Agency overview
- Employees: Approximately 800 employees

Jurisdictional structure
- Size: 43,000 square kilometres (17,000 sq mi) in Denmark, 2,175,000 square kilometres (840,000 sq mi) in Greenland, 1,400 square kilometres (540 sq mi) in other dependencies
- Legal jurisdiction: Kingdom of Denmark - Denmark - Faroe Islands - Greenland

Operational structure
- Headquarters: Ejby Industrivej 125-135 2600 Glostrup
- Agency executive: Lasse Boje Nielsen, Director of Police;

Website
- politi.dk/en/about-the-police/national-special-crime-unit

= National Special Crime Unit (Denmark) =

The National Special Crime Unit (Danish: National enhed for Særlig Kriminalitet (NSK)) is a unit that is part of the Danish police.

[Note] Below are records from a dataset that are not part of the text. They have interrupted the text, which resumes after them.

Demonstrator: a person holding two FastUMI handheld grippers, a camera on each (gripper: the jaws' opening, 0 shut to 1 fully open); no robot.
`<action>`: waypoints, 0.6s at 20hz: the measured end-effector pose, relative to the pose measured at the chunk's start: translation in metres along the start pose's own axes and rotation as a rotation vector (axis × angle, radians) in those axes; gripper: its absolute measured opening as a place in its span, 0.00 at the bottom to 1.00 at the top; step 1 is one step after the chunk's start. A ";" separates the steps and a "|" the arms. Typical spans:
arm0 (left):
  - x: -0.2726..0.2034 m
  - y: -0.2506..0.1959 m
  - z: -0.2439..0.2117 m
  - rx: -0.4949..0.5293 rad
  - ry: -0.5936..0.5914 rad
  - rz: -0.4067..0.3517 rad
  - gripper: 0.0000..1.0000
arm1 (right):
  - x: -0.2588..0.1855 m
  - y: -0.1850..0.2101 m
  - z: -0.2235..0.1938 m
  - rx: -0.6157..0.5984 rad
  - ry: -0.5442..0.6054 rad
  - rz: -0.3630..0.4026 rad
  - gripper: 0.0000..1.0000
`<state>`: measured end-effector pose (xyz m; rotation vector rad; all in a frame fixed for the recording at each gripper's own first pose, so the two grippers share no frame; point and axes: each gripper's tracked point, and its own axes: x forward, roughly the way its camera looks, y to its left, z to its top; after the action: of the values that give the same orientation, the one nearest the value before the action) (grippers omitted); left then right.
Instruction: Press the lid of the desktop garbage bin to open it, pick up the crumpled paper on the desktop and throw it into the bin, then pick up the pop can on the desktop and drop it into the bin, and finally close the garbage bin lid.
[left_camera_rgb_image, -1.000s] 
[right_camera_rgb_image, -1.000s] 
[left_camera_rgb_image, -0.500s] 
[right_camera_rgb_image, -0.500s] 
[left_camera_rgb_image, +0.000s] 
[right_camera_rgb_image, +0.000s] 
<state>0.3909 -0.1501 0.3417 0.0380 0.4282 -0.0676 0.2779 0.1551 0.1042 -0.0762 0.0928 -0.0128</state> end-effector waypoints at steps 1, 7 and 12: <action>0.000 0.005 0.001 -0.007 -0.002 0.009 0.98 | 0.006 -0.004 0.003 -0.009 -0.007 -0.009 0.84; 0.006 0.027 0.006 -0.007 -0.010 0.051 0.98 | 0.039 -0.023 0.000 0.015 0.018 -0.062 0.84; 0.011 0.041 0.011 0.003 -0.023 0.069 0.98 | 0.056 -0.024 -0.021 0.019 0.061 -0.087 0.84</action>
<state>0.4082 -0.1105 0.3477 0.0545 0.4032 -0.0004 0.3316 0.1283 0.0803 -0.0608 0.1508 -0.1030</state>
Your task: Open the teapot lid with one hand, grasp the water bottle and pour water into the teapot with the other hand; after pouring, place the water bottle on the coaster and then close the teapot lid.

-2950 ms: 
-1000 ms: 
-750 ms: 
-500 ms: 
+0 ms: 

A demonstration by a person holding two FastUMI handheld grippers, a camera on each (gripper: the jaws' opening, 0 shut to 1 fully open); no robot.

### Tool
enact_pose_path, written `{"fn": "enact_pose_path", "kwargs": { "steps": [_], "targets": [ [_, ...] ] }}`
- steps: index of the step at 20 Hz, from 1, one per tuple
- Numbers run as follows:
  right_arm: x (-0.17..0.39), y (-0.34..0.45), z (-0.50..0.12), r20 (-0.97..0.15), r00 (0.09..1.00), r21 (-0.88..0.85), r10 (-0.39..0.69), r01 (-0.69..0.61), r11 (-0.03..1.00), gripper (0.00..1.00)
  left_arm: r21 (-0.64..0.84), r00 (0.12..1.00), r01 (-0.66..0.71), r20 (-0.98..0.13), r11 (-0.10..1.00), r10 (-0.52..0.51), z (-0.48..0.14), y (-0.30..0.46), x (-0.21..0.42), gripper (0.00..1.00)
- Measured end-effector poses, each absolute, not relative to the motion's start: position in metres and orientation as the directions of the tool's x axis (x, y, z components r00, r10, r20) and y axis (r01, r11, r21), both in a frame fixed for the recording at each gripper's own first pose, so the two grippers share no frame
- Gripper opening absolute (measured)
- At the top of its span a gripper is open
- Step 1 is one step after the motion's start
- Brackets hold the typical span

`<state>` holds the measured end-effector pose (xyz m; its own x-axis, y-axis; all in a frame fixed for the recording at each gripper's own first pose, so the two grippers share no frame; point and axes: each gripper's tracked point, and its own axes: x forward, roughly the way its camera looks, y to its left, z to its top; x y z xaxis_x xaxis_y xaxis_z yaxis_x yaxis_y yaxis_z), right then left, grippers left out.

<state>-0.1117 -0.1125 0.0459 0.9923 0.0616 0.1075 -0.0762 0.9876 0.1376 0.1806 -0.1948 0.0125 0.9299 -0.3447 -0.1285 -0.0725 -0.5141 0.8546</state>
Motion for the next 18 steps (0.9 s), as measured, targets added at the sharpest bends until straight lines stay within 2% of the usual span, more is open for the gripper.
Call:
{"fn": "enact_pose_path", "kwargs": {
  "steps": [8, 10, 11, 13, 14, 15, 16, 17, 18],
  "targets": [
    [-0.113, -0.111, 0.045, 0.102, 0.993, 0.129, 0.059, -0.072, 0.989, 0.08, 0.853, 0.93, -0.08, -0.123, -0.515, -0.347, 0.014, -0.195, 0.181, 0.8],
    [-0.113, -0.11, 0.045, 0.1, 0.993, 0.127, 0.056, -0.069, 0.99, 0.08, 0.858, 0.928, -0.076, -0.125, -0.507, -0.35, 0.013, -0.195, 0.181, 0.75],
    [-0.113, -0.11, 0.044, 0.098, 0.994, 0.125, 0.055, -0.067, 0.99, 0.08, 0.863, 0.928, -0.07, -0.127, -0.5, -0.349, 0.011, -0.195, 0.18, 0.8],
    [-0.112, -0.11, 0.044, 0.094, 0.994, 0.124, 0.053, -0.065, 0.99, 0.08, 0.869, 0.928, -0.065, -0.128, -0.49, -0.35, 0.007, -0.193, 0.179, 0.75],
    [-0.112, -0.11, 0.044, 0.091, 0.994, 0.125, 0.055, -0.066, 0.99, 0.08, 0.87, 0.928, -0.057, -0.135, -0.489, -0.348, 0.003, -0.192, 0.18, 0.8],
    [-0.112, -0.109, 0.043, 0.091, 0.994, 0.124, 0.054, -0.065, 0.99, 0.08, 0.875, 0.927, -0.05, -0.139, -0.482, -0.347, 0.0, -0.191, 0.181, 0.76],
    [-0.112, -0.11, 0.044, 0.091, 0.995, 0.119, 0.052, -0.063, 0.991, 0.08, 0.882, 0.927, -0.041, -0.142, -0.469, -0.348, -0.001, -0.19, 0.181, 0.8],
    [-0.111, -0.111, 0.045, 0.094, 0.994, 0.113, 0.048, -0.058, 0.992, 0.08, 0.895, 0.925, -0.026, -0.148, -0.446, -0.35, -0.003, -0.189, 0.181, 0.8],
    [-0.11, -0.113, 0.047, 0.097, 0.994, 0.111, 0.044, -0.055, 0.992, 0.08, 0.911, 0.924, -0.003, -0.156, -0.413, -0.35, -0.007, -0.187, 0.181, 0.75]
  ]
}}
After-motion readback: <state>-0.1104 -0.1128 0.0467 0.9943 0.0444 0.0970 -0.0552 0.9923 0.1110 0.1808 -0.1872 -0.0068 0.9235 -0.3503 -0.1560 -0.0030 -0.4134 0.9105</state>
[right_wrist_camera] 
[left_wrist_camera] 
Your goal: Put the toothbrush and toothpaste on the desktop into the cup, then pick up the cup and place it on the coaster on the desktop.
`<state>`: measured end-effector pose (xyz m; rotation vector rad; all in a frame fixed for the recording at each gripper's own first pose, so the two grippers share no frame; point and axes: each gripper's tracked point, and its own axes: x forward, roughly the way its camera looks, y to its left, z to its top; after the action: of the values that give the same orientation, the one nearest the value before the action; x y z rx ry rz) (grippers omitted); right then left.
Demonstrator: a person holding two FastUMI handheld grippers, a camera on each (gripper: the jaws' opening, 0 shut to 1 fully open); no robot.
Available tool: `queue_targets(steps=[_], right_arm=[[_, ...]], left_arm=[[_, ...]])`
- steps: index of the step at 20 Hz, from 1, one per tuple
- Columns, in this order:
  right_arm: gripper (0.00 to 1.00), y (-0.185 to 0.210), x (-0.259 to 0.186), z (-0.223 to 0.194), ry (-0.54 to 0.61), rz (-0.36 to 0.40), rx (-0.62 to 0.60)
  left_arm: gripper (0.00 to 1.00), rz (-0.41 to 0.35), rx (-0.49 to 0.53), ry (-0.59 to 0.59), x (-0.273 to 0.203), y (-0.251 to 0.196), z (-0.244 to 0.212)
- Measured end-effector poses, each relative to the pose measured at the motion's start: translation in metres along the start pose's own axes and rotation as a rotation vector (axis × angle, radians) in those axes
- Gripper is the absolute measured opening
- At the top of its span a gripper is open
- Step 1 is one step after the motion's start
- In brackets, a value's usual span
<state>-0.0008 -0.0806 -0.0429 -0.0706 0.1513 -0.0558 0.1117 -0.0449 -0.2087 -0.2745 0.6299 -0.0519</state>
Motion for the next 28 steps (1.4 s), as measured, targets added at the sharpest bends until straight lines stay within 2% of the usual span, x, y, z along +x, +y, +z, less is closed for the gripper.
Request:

The unit works with investigation and prosecution of organized crime, financial crime and cybercrime. It is organized as a nationwide police district and consists of a police division, a prosecution division, an administration division and the Danish Financial Intelligence Unit.

== History ==

In 2020 the Danish Minister for Justice, Nick Hækkerup, announced plans to create a national police unit that could handle the most complicated types of crime and said he "dreamed of a Danish version of the FBI."

The bill establishing the unit was submitted for public consultation by the Ministry of Justice on 17 August 2021. The bill was subsequently presented in the Folketing on 6 October 2021 and adopted on 16 December 2021 with 100 votes in favor and 2 against. 0 voted neither in favour nor against.

The National Special Crime Unit opened 1 January 2022 and is a merger of Special Investigation West, Special Investigation East, the Nationwide Center for IT-related Economic Crime, the Border Center Øresund, the National Forensic Science Center, the National Cyber Crime Center as well as parts of the National Investigation Center and the Public Prosecutor for Economic and International Crime.